A cette époque, Robert Surcouf, à peine âgé de trente-deux ans, avait déjà la renommée d’un des plus habiles coureurs de mer qu’on pût rencontrer. Il venait de gagner définitivement le grand procès qu’il soutenait depuis neuf ans contre l’administration coloniale pour le règlement de sa part dans la prise du Triton, vaisseau anglais de vingt-six canons, et de quatre autres navires de la même nation et d’un danois, qui avait rapporté cent seize mille piastres.
Napoléon, devenu empereur, avait, d’autorité, liquidé cette querelle, et fait compter au vaillant marin quinze cent mille francs, plus deux cent mille prélevés sur sa cassette personnelle.
Les deux années de paix dont le monde avait joui avaient créé des loisirs à l’infatigable batailleur, et il les avait occupés à élaborer le plan du bateau idéal sur lequel il se proposait de reprendre ses courses terribles. Aussi, dès la rupture de la paix d’Amiens, en pressait-il la construction.
Présentement, le futur corsaire était sur les chantiers de Saint-Denis, et l’on pouvait déjà en admirer les formes élégantes et fortes en même temps.
Surcouf avait fait grandement les choses. Il avait affecté cinq cent mille francs à la construction de ce vaisseau merveilleux.

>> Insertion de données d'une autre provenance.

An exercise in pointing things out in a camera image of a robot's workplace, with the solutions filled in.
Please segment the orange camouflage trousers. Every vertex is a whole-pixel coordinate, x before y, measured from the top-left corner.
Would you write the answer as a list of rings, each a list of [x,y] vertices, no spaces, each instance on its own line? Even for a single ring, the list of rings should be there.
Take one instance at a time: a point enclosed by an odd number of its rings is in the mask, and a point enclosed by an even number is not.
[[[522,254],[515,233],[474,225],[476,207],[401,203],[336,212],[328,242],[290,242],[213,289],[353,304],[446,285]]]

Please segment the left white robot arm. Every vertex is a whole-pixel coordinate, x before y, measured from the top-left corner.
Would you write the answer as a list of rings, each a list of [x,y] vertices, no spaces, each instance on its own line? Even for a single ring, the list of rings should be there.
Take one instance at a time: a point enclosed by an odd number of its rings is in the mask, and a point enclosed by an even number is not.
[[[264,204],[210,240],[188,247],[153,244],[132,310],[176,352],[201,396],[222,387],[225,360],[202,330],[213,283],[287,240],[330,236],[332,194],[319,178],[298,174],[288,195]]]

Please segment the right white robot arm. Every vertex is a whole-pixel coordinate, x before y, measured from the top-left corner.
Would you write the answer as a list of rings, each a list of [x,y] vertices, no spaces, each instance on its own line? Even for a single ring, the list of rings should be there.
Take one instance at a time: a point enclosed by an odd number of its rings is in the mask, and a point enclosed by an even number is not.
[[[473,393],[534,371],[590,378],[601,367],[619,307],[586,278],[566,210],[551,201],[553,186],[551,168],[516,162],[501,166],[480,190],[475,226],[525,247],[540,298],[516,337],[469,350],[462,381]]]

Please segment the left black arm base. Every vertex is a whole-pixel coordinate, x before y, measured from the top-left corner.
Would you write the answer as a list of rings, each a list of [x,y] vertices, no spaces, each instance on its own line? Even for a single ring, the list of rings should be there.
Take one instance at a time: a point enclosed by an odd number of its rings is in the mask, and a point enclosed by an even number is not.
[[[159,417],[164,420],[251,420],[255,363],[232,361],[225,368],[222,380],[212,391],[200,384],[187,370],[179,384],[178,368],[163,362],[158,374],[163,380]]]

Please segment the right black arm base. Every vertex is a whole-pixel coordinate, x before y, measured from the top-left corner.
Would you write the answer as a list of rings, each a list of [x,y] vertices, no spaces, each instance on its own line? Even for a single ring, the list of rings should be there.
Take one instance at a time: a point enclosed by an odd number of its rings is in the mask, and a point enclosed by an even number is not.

En attendant, pris de court, il avait été contraint de se servir de la Confiance.
Or, c’était à bord de la Confiance qu’il venait de livrer bataille à une corvette anglaise, qu’il l’avait coulée, et, après avoir capturé son équipage, l’avait généreusement relâché à la pointe méridionale des Maldives.
Puis, pour assurer le salut de ces malheureux, il avait donné la chasse à un bateau anglais auquel il avait imposé pour toute corvée de guerre de rapatrier leurs malheureux compatriotes.
Cet exploit, digne des héros antiques, avait valu au jeune corsaire une immense renommée, et, lorsqu’il rentra à la Réunion, vers la fin du mois d’août, il trouva la population en effervescence.